We namen onlangs de bus naar wijk
La Boca in het (zuid)westen van
Buenos Aires. Jaarlijks nemen tien miljoen mensen hier de bus. Overal in de
stad zie je lange rijen wachtend bij bushaltes. Het openbare vervoer is
relatief comfortabel en uiterst goedkoop. Van Palermo naar La Boca, een rit van
ruim een uur, kost €0,40; buskaartjes worden zwaar gesubsidieerd.
La Boca (de mond) bevindt
zich in de oude haven van de stad, het ligt aan de monding van de rivier
Riachuelo. De wijk is onder andere bekend van voetballer Diego Maradona en voetbalclub
Boca Juniors. Zoals ik in een vorige blog schreef, is het met Nueva Pompeya de bakermat
van de tango. In de 19de eeuw was het een schimmige wijk en vandaag
de dag is het nog steeds een betrekkelijk arme volkswijk.
Maar aan karakter geen
gebrek! Veel huizen werden oorspronkelijk gemaakt van golfplaten; die staan er nog
steeds in alle kleuren van de regenboog. De hoofdattractie van de wijk is zo’n pittoreske
straat met gekleurde huisjes, genaamd ‘Caminito’

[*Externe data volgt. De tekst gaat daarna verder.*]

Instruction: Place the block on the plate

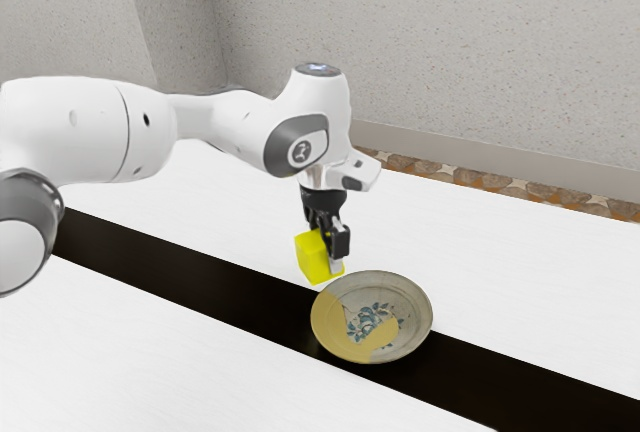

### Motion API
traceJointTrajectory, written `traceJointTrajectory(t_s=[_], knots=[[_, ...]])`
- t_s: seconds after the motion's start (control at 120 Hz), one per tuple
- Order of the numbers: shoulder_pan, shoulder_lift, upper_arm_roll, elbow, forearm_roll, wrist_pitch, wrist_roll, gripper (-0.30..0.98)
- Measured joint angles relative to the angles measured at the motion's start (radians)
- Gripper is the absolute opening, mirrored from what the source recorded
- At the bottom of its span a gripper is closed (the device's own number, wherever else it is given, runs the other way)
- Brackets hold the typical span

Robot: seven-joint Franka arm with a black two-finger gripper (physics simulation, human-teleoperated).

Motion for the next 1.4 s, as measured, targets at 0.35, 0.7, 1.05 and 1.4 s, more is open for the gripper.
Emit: traceJointTrajectory(t_s=[0.35,0.7,1.05,1.4], knots=[[-0.133,0.062,0.000,0.015,-0.045,-0.006,-0.001,0.41],[-0.147,0.082,0.002,0.031,-0.058,0.007,0.001,0.60],[-0.012,-0.058,0.033,0.001,-0.051,-0.116,-0.004,0.67],[0.142,-0.162,0.128,0.033,-0.010,-0.207,-0.010,0.68]])
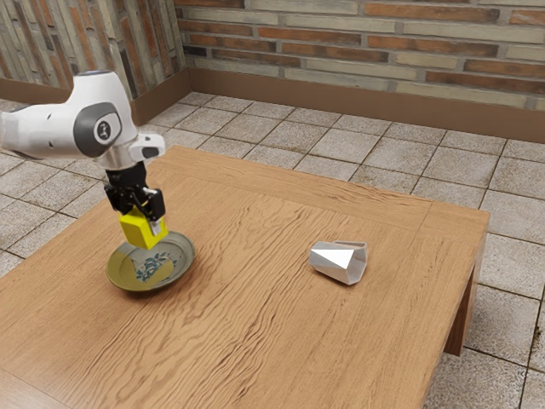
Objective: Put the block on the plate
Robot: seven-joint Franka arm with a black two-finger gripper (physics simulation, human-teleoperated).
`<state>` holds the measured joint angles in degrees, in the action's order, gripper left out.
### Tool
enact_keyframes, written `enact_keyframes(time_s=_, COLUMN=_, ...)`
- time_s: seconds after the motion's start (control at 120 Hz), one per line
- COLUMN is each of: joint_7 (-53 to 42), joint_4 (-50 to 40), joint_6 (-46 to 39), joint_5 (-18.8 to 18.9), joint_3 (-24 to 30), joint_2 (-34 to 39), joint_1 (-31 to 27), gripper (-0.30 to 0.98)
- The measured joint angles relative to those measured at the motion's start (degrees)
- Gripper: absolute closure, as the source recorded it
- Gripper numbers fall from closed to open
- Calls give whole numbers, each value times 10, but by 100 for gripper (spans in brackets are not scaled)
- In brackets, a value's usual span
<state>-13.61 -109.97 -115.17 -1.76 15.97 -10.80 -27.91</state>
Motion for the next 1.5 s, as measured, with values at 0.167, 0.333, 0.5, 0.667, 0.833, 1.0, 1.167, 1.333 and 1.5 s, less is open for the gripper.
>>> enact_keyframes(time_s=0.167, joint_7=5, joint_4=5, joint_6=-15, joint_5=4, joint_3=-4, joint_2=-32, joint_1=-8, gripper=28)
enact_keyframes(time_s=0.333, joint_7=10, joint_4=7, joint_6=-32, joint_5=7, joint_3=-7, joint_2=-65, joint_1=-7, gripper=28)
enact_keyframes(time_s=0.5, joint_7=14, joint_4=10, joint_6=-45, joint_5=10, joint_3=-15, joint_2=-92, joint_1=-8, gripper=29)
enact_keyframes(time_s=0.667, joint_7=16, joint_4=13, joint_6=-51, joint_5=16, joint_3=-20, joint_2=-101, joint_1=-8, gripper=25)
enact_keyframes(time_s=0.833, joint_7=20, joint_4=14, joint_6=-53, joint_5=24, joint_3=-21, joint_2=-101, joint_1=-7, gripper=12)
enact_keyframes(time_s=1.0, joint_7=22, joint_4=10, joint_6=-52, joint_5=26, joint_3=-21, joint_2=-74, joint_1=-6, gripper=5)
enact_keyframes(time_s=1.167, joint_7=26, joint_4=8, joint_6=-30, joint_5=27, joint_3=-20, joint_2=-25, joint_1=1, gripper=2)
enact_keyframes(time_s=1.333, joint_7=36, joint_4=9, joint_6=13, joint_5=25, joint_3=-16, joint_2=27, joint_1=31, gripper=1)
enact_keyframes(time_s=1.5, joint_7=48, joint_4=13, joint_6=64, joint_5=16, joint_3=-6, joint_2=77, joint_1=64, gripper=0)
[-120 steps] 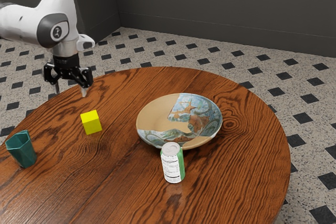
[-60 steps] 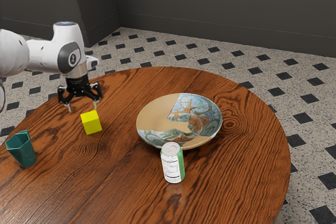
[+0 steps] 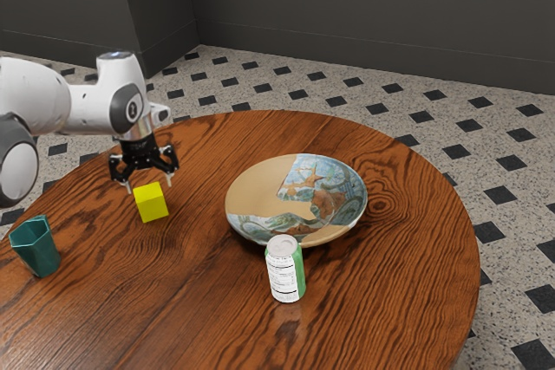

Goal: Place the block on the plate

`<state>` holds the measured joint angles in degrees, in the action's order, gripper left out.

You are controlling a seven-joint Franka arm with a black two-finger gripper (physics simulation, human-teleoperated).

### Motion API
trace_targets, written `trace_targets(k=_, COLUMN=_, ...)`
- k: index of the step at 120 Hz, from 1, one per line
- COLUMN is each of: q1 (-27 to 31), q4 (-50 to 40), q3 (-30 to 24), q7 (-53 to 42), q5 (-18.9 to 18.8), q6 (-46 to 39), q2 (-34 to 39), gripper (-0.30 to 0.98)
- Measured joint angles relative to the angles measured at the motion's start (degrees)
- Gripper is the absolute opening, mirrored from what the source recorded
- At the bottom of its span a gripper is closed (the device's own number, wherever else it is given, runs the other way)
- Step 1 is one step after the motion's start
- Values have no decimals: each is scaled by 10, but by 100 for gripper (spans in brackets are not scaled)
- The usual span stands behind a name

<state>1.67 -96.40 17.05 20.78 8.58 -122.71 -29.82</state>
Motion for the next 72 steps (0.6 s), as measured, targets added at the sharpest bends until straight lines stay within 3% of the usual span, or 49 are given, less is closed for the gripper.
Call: trace_targets(k=72, q1=13, q4=-6, q3=0, q7=-24, q5=27, q6=-21, q2=-30, gripper=69)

(weggetje). Die kleurenpracht was oorspronkelijk het werk van de plaatselijke
kunstenaar Benito Quinquela Martín (hiernaast afgebeeld). Het was er wel een circus.
Terwijl wij er rondliepen, arriveerden bussenvol Amerikaans cruiseschippubliek.
Men loopt er rond alsof het continent van hen is maar als je goed kijkt, zie je
dat ze niet erg op hun gemak zijn. Ik genoot van de sfeer, boeiende plakaten
aan de gevels, de veelzeggende muurschilderingen en beelden langs de straat.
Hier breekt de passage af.